How to complete this task: The listing is to be repeated exactly, and its pictures are to be left out.

Supplied information:
= = = =
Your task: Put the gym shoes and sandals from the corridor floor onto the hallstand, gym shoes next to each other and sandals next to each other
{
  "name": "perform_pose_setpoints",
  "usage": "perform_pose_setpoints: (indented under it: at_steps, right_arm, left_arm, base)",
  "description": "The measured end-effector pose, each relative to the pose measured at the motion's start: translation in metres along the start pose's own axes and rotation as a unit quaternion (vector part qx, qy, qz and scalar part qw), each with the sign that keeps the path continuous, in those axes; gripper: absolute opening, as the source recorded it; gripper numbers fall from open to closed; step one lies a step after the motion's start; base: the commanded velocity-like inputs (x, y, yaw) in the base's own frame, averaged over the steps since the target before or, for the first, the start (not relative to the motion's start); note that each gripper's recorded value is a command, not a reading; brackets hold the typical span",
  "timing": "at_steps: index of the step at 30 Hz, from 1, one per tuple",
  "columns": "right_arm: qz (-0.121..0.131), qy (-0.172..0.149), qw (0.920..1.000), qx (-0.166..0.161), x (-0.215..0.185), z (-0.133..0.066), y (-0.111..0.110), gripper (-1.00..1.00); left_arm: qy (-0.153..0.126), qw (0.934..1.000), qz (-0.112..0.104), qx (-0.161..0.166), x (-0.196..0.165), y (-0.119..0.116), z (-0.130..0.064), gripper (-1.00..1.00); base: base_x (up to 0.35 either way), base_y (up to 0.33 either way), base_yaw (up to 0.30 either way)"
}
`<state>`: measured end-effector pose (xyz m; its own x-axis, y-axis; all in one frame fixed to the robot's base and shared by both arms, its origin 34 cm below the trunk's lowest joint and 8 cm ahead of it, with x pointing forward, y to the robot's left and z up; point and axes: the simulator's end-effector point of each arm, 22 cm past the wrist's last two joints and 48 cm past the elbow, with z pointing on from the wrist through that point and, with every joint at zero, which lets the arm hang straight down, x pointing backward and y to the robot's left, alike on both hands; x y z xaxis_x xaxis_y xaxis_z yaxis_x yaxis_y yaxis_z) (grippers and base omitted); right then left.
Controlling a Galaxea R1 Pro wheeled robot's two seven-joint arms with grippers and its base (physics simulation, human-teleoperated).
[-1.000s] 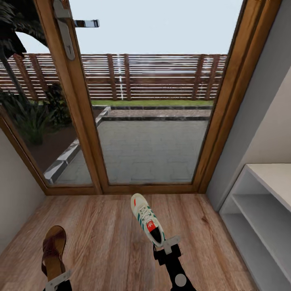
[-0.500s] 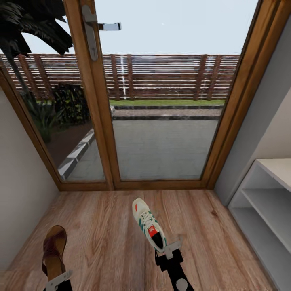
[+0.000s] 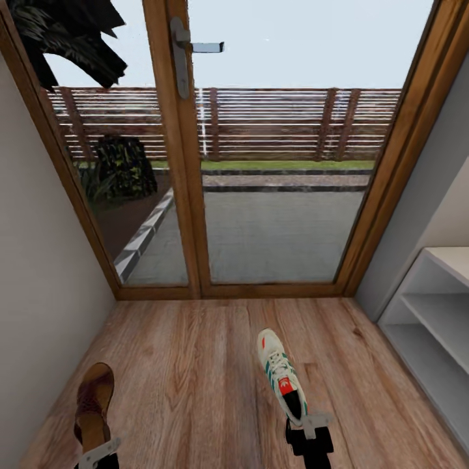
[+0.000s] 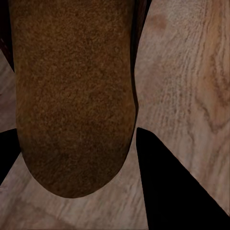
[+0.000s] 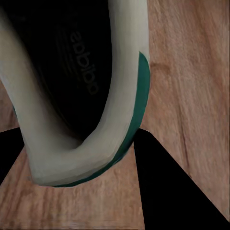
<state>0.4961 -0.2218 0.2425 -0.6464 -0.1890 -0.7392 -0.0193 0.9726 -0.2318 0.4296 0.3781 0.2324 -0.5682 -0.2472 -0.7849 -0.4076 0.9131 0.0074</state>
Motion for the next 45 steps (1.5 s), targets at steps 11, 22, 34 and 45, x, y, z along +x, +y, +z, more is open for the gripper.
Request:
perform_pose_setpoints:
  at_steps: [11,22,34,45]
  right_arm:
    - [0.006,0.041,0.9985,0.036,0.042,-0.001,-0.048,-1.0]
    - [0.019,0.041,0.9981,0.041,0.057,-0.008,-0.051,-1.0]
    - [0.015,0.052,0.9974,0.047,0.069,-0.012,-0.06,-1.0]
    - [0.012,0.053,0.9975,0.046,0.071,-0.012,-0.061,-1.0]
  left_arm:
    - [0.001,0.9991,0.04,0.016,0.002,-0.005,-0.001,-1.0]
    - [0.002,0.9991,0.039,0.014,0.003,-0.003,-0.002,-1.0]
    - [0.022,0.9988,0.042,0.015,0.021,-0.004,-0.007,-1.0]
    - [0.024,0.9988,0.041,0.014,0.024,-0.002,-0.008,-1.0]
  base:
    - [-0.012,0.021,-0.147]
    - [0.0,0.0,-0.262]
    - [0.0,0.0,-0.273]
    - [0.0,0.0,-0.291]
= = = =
Result:
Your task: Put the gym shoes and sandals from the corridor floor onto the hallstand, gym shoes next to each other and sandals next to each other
{
  "name": "perform_pose_setpoints",
  "usage": "perform_pose_setpoints: (indented under it: at_steps, right_arm, left_arm, base)",
  "description": "The measured end-effector pose, each relative to the pose measured at the motion's start: translation in metres along the start pose's own axes and rotation as a unit quaternion (vector part qx, qy, qz and scalar part qw), each with the sign that keeps the path continuous, in those axes; gripper: absolute opening, as the source recorded it; gripper numbers fall from open to closed; step one lies a step after the motion's start; base: the commanded velocity-like inputs (x, y, yaw) in the base's own frame, averaged over the steps since the target before or, for the first, the start (not relative to the motion's start); note that each gripper's recorded value is a command, not a reading; brackets hold the typical span",
  "timing": "at_steps: index of the step at 30 Hz, from 1, one per tuple",
  "columns": "right_arm: qz (-0.121..0.131), qy (-0.172..0.149), qw (0.920..1.000), qx (-0.166..0.161), x (-0.215..0.185), z (-0.133..0.066), y (-0.111..0.110), gripper (-1.00..1.00); left_arm: qy (-0.153..0.126), qw (0.934..1.000), qz (-0.112..0.104), qx (-0.161..0.166), x (-0.196..0.165), y (-0.119..0.116), z (-0.130..0.064), gripper (-1.00..1.00); base: base_x (up to 0.35 either way), base_y (up to 0.33 either way), base_yaw (up to 0.30 either way)"
}
`<state>`: measured end-effector pose (xyz m; its own x-axis, y-axis; all in one frame fixed to the robot's base and shared by both arms, its origin 34 cm below the trunk's lowest joint and 8 cm ahead of it, with x pointing forward, y to the robot's left and z up; point and axes: the simulator's end-effector point of each arm, 22 cm past the wrist's last two joints and 48 cm past the elbow, with z pointing on from the wrist through that point and, with every joint at zero, which lets the arm hang straight down, x pointing backward and y to the robot's left, alike on both hands; x y z xaxis_x xaxis_y xaxis_z yaxis_x yaxis_y yaxis_z) (grippers and base omitted); right then left.
Controlling a Galaxea R1 Pro wheeled robot's two seven-joint arms with grippers and its base (physics simulation, human-teleoperated).
[-1.000s] 
[-0.500s] 
[+0.000s] 
[+0.000s] 
[+0.000s] 
<state>0.4961 -0.2218 0.2425 -0.6464 -0.1890 -0.7392 -0.0193 0.9726 -0.2318 0.4296 0.3781 0.2324 -0.5682 -0.2472 -0.7849 -0.4076 0.9131 0.0074</state>
Motion for the next 45 steps (1.5 s), targets at steps 11, 22, 34 and 45, x, y, z along +x, +y, +z, more is open for the gripper.
Request:
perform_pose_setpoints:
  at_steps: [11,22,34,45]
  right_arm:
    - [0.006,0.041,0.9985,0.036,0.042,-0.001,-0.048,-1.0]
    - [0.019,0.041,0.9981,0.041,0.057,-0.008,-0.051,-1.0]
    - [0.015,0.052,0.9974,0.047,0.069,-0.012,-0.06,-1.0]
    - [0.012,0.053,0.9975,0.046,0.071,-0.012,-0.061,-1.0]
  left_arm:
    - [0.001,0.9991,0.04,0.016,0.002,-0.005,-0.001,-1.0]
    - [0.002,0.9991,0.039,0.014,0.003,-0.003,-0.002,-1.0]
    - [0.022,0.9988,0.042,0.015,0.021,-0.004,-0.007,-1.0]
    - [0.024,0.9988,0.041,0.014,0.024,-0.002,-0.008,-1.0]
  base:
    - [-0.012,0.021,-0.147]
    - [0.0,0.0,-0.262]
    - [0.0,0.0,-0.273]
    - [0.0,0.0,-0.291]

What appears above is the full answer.